👉 Options Call vs trading directionnel : quelle différence ?

En trading classique, lorsqu’un investisseur sélectionne un actif, deux positions sont possibles :

  • Acheter l’actif en anticipant une hausse, pour le revendre plus cher ultérieurement.
  • Vendre à découvert (short) en anticipant une baisse, pour racheter moins cher et dégager une plus-value.

Dans les deux cas, le résultat est binaire : soit le mouvement est correctement anticipé, soit il ne l’est pas, et la perte s’accumule proportionnellement à l’écart de prix.

La vente d’une option Call s’inscrit dans une logique baissière ou neutre, proche du short, mais avec une différence structurelle importante : il est possible de gagner de l’argent même si le cours du sous-jacent reste stable, voire progresse légèrement. C’est ce qui distingue fondamentalement cette stratégie du trading directionnel classique.

En contrepartie, la vente d’option Call expose à un risque de perte théoriquement illimité si le cours monte fortement, tandis que le gain maximal est plafonné dès le départ. Cette asymétrie risque/rendement est l’élément central à comprendre avant d’utiliser cet instrument.

Les options relèvent des produits dérivés et sont soumises à des règles spécifiques. Leur utilisation dans un cadre spéculatif suppose une connaissance préalable solide des mécanismes de valorisation (delta, thêta, volatilité implicite) et une gestion rigoureuse du risque.

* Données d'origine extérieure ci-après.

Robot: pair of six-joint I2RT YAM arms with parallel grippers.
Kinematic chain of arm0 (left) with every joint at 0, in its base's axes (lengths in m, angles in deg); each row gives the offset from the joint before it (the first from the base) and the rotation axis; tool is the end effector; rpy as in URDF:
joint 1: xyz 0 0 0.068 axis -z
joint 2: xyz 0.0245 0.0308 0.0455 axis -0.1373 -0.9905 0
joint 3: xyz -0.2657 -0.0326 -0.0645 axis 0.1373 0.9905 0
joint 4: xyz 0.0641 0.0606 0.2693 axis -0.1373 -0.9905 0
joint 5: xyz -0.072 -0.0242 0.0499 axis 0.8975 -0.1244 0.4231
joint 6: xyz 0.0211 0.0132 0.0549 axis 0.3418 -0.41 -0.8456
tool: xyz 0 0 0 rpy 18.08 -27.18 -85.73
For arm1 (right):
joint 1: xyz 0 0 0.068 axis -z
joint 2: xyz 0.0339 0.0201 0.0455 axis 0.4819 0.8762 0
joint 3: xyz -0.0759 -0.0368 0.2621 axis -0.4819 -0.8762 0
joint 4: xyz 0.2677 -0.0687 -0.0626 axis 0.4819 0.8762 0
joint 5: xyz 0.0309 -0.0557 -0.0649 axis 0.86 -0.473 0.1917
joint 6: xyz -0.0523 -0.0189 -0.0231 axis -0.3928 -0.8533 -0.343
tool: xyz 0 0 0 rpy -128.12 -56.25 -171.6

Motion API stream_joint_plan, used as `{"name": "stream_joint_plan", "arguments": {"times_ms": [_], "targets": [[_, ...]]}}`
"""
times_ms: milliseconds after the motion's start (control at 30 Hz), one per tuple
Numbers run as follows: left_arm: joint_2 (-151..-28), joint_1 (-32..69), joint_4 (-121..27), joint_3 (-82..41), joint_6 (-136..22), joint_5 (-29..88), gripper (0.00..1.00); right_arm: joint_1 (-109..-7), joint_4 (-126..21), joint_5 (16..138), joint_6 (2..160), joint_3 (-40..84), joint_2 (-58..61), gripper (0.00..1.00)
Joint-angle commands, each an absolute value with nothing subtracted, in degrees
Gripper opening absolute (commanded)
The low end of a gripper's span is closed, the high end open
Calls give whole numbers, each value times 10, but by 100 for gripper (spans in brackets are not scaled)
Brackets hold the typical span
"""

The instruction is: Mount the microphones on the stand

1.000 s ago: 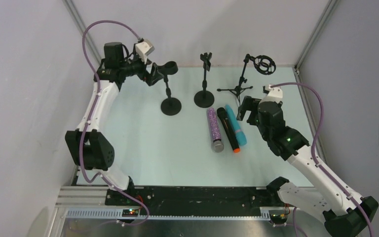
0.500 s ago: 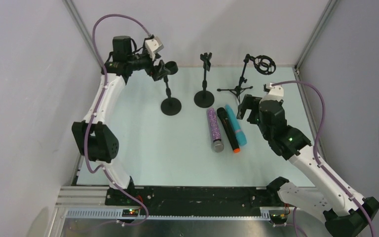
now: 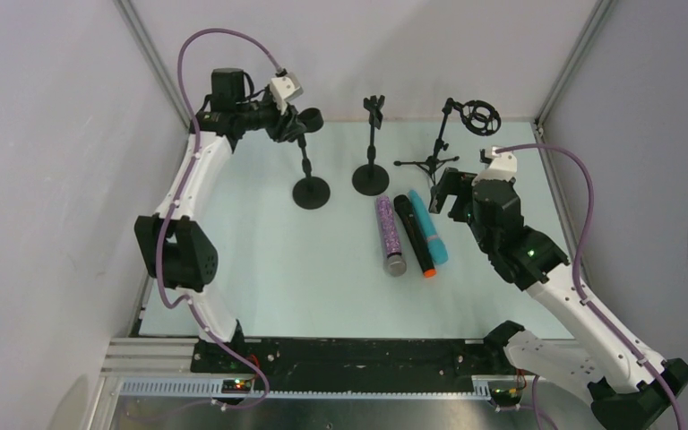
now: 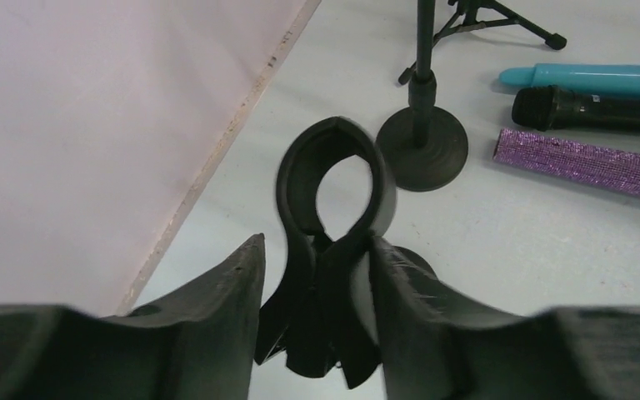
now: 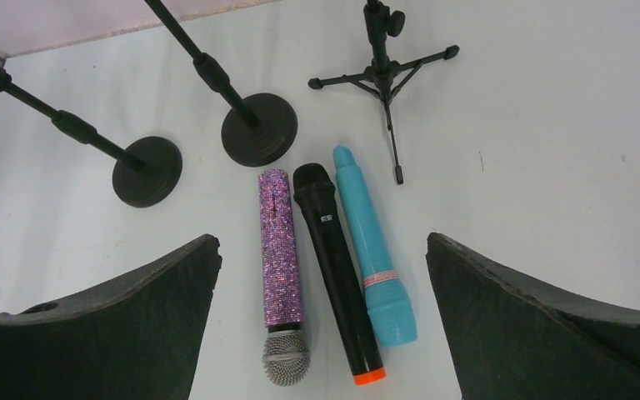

🔎 La vente d’une option Call : fonctionnement théorique

Vendre une option Call consiste à s’engager contractuellement à céder un actif sous-jacent à un prix fixé à l’avance (prix d’exercice ou strike), à une date d’échéance déterminée, si l’acheteur de l’option décide de l’exercer.

En échange de cet engagement, le vendeur perçoit immédiatement une prime (premium). Cette prime représente son gain maximum : quelle que soit la baisse du sous-jacent, il ne peut pas gagner davantage que ce montant.

La logique de gain et de perte à l’échéance fonctionne ainsi :

  • Si le cours du sous-jacent est inférieur ou égal au strike à l’échéance : l’acheteur n’exerce pas l’option, le vendeur conserve l’intégralité de la prime. Résultat : gain maximum atteint.
  • Si le cours est compris entre le strike et le strike + prime : l’acheteur exerce partiellement son droit, le gain du vendeur est réduit mais reste positif.
  • Si le cours dépasse le strike + prime : le vendeur entre en perte. Plus le cours monte, plus la perte s’aggrave, sans plafond théorique.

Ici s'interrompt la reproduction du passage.